» WORK ITEM
In the entries, find all lines that hold the word "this" and copy them.

» MATERIAL PROVIDED

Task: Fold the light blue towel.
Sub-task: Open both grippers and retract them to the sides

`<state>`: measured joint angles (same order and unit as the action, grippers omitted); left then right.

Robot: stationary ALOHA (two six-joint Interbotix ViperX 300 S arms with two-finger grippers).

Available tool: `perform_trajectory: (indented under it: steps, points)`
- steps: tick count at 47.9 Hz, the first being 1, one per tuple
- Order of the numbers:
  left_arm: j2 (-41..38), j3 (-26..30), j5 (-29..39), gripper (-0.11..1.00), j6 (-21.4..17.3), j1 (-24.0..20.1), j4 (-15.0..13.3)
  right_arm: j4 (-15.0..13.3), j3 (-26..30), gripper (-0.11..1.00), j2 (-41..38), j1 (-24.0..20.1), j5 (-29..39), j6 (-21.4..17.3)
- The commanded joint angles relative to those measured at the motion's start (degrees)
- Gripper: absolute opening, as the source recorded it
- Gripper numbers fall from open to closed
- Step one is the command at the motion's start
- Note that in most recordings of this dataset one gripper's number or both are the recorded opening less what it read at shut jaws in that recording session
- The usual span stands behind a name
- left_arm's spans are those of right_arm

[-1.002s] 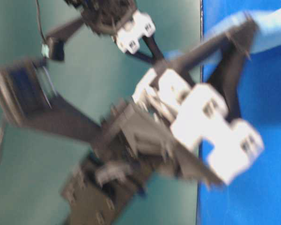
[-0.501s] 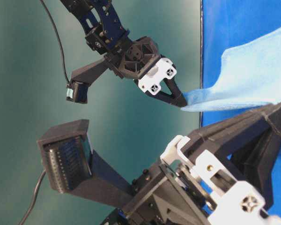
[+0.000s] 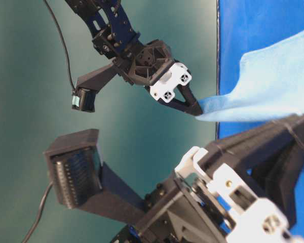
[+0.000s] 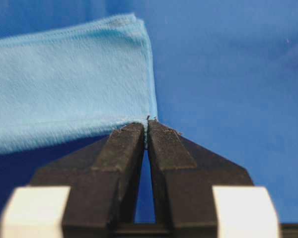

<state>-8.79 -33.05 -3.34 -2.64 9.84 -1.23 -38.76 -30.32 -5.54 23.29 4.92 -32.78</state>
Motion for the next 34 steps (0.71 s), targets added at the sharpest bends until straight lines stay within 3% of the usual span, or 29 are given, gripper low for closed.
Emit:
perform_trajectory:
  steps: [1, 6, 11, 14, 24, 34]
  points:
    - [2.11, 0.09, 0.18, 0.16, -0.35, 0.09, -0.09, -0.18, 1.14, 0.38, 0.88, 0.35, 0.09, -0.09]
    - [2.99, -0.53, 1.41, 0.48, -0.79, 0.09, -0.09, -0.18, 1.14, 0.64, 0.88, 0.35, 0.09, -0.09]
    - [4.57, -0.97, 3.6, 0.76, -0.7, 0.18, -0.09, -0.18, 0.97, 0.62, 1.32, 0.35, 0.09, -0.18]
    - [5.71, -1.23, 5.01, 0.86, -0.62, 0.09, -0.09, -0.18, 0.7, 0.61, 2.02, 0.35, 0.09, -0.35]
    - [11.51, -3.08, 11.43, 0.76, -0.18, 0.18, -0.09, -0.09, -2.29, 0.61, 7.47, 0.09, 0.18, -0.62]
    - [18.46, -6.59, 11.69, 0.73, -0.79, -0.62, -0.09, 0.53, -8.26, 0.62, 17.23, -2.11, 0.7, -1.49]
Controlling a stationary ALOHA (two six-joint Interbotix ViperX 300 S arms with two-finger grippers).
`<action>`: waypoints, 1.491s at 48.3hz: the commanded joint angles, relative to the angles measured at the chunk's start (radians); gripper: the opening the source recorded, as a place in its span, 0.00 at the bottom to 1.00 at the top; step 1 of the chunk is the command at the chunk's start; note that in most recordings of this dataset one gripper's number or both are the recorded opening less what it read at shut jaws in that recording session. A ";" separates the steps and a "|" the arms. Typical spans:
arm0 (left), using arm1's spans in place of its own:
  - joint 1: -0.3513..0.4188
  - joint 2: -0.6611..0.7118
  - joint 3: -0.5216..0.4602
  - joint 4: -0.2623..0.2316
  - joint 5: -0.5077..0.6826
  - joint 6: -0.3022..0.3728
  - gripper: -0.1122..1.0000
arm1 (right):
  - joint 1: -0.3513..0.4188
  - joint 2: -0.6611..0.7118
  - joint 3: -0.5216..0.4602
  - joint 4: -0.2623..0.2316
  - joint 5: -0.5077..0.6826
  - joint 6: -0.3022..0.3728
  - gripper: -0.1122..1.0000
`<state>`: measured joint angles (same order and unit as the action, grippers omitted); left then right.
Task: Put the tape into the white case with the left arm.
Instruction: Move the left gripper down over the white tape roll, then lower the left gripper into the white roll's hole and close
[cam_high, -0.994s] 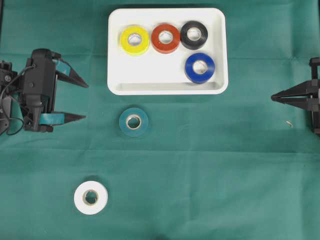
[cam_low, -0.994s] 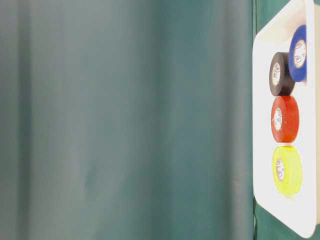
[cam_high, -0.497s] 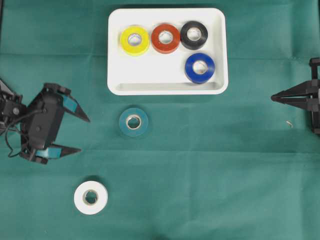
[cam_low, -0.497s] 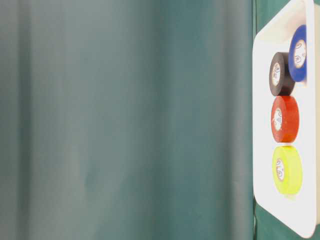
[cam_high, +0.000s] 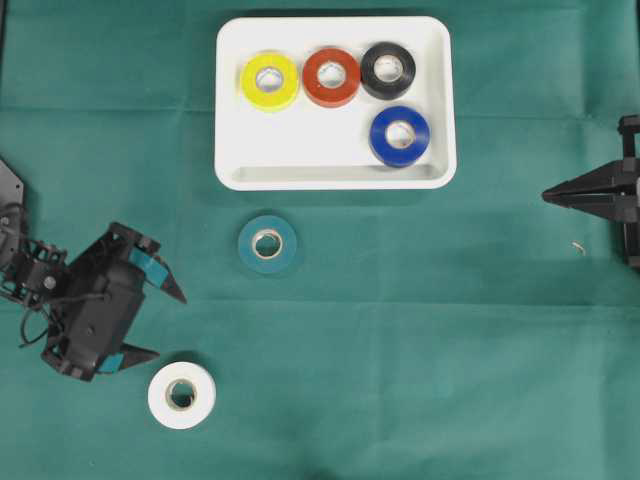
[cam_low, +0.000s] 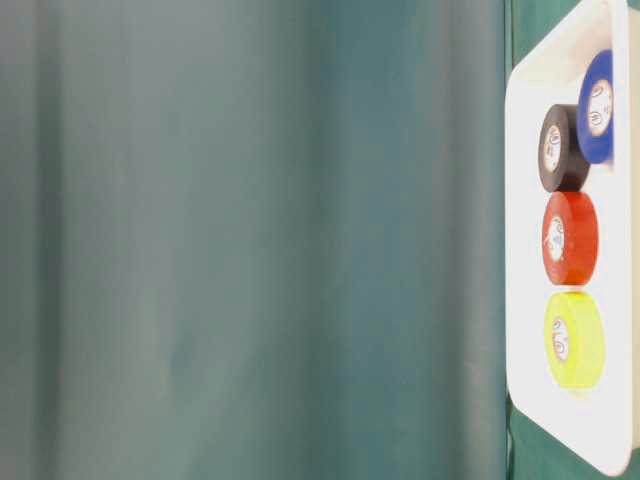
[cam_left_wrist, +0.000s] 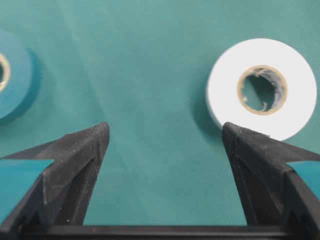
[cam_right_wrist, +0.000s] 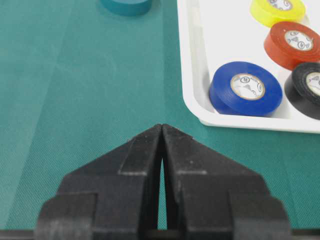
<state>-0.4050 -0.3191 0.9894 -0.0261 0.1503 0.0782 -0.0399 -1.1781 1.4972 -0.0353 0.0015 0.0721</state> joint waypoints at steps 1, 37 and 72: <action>-0.018 0.026 -0.035 -0.002 -0.017 0.000 0.92 | -0.002 0.012 -0.011 0.000 -0.011 0.002 0.02; -0.080 0.310 -0.164 -0.002 -0.055 -0.020 0.92 | -0.002 0.012 -0.006 0.000 -0.011 0.003 0.02; -0.094 0.347 -0.164 -0.002 -0.095 -0.018 0.33 | 0.000 0.014 -0.005 0.000 -0.011 0.003 0.02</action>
<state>-0.4893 0.0368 0.8437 -0.0261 0.0614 0.0598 -0.0399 -1.1781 1.5018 -0.0353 0.0015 0.0736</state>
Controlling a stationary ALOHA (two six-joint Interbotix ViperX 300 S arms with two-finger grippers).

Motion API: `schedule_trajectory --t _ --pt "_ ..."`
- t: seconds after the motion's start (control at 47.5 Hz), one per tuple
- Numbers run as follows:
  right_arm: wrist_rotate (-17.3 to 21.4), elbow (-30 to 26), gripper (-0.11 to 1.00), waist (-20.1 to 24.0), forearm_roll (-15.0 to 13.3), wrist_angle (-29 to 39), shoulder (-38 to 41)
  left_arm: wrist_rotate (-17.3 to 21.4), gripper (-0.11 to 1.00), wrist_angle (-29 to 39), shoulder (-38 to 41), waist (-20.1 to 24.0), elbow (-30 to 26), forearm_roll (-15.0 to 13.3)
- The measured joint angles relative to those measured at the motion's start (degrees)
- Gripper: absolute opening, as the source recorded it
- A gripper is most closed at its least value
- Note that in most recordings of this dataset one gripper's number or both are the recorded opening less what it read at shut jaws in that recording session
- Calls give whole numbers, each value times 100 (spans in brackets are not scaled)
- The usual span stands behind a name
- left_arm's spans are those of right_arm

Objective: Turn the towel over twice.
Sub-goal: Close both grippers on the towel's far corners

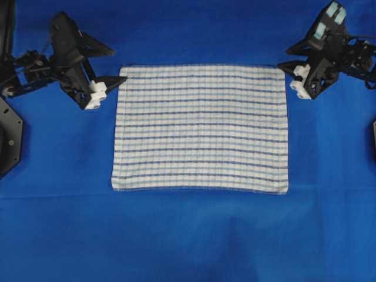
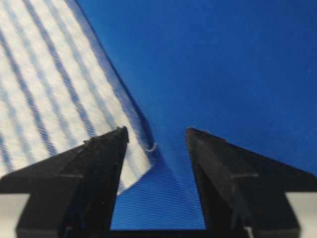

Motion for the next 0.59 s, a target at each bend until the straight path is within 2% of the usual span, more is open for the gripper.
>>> schedule_trajectory --t 0.211,0.337,0.421,0.485,0.59 --pt "0 -88 56 -114 -9 -185 633 9 84 -264 826 193 -141 0" --pt "9 -132 55 -123 -9 -229 747 62 81 -272 1151 264 -246 0" --pt "9 -132 51 -123 -9 -237 756 114 69 -246 1283 299 -316 0" --pt "9 -132 43 -114 -18 -237 756 149 53 -167 1310 316 -343 0" --pt "9 -149 18 -105 -26 -229 756 202 25 -18 1310 334 -369 0"
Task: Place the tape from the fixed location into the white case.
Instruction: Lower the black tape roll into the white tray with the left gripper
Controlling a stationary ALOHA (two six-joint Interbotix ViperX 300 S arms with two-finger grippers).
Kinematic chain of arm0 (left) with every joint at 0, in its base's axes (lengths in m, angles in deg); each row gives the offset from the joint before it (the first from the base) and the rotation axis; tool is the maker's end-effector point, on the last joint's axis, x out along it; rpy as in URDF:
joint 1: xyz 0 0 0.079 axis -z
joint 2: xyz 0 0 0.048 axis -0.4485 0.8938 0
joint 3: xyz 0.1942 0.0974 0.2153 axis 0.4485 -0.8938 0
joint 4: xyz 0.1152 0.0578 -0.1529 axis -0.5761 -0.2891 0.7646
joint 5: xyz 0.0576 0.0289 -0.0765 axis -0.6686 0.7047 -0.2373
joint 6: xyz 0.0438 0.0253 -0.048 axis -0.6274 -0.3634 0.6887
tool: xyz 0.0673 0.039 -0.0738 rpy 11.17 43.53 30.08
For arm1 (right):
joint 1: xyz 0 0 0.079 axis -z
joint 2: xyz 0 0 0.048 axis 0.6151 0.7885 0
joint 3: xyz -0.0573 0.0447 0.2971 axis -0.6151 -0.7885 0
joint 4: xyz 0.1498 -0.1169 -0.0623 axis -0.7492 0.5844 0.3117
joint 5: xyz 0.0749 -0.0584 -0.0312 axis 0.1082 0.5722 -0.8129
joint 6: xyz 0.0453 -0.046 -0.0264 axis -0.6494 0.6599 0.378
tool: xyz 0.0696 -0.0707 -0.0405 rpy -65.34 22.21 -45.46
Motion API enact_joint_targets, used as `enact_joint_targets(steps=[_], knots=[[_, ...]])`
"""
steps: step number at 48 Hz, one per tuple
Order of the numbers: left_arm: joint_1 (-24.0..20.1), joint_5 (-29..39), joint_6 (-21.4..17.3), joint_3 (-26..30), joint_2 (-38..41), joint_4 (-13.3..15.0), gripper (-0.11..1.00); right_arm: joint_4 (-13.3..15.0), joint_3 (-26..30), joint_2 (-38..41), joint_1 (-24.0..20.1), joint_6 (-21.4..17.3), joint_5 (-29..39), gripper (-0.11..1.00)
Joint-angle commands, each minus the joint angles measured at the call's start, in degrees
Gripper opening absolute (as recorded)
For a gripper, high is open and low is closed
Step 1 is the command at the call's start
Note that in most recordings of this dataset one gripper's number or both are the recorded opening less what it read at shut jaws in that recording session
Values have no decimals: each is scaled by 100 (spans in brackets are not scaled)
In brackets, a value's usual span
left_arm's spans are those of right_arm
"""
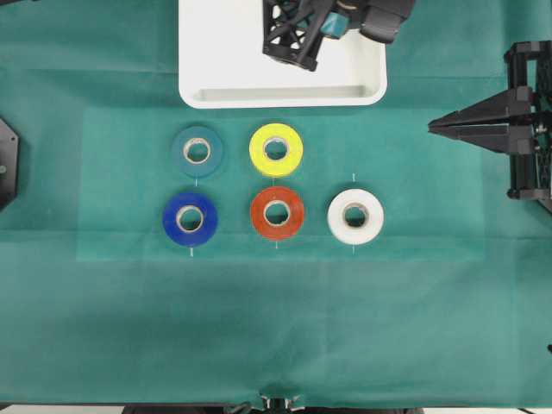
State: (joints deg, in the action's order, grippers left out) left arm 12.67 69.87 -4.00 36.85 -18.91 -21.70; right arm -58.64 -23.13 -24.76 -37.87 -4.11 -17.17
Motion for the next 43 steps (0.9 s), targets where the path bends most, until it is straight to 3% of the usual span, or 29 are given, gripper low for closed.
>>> enact_joint_targets(steps=[1, 23, 43], knots=[[-88, -18, 97, -114, -387, 0, 23, -9, 88, 0, 0, -9, -18, 0], [-123, -387, 483, -1406, -1116, 0, 23, -9, 105, 0, 0, 0, 18, 0], [-132, -747, 510, -1644, -1178, 0, 23, 0, 105, 0, 0, 0, 18, 0]])
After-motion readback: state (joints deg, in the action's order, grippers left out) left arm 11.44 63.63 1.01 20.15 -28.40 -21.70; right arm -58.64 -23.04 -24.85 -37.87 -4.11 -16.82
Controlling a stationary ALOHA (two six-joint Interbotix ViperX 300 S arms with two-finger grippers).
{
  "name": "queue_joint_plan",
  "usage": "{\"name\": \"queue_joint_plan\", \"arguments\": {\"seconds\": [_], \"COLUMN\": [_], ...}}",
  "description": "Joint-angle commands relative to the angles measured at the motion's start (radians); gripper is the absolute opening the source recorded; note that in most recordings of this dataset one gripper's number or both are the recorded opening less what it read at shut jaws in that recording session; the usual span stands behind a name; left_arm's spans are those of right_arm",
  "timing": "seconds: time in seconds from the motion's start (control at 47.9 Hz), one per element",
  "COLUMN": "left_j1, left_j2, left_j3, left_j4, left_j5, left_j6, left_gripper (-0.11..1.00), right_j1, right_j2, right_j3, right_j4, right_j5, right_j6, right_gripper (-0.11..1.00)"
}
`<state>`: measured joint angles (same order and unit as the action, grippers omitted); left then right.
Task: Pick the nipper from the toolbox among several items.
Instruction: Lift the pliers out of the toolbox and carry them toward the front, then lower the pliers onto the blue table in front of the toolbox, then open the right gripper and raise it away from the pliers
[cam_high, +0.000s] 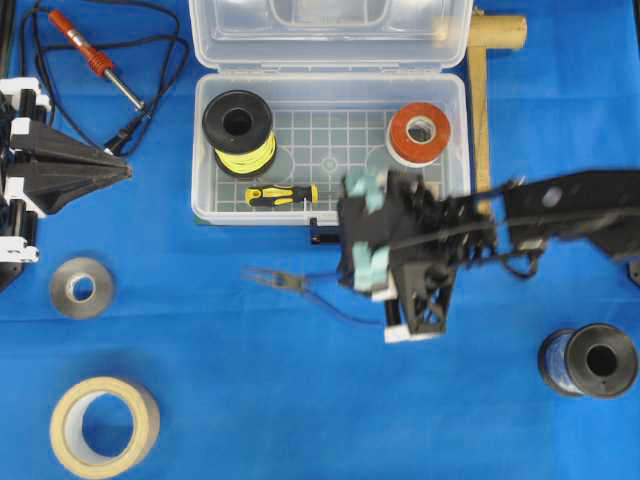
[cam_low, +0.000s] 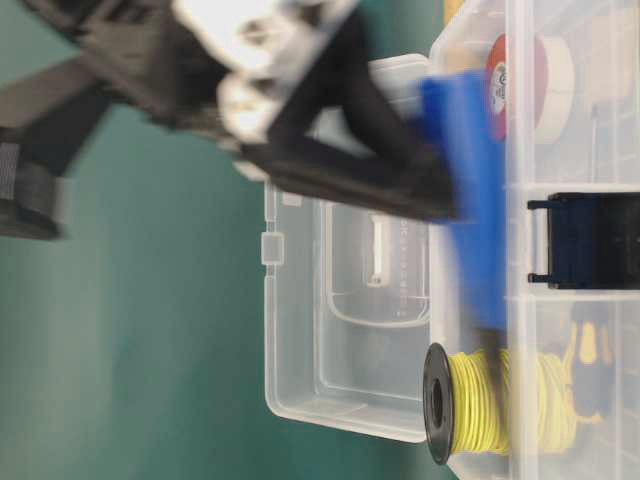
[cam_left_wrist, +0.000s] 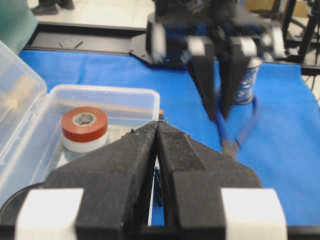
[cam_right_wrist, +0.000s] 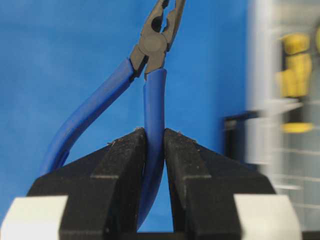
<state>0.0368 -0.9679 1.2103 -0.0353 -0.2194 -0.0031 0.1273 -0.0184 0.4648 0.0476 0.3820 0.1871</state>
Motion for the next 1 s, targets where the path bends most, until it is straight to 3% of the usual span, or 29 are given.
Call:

» SOLVED PROBLEM
- Note that in most recordings of this dataset one gripper's number or both are the recorded opening less what it read at shut jaws in that recording session
`<action>`: waypoints, 1.491s at 48.3hz: the commanded joint angles, relative to the angles measured at the chunk's start (radians); gripper: the opening the source recorded, as a place in its span, 0.00 at the bottom to 1.00 at the top; step 1 of the chunk is the command at the chunk's start; note that in most recordings of this dataset one gripper's number or both are the recorded opening less what it read at shut jaws in that recording session. A ";" separates the steps and a "|" the arms. Typical spans:
- Note that in most recordings of this dataset one gripper's number or both are the recorded opening less what it read at shut jaws in that recording session
Note that in most recordings of this dataset one gripper's number or both are the recorded opening less what it read at shut jaws in that recording session
  "description": "Joint-angle commands relative to the angles measured at the motion's start (radians); gripper is the absolute opening the source recorded; note that in most recordings of this dataset one gripper's number or both are the recorded opening less what it read at shut jaws in that recording session; the usual span stands behind a name; left_arm's spans are those of right_arm",

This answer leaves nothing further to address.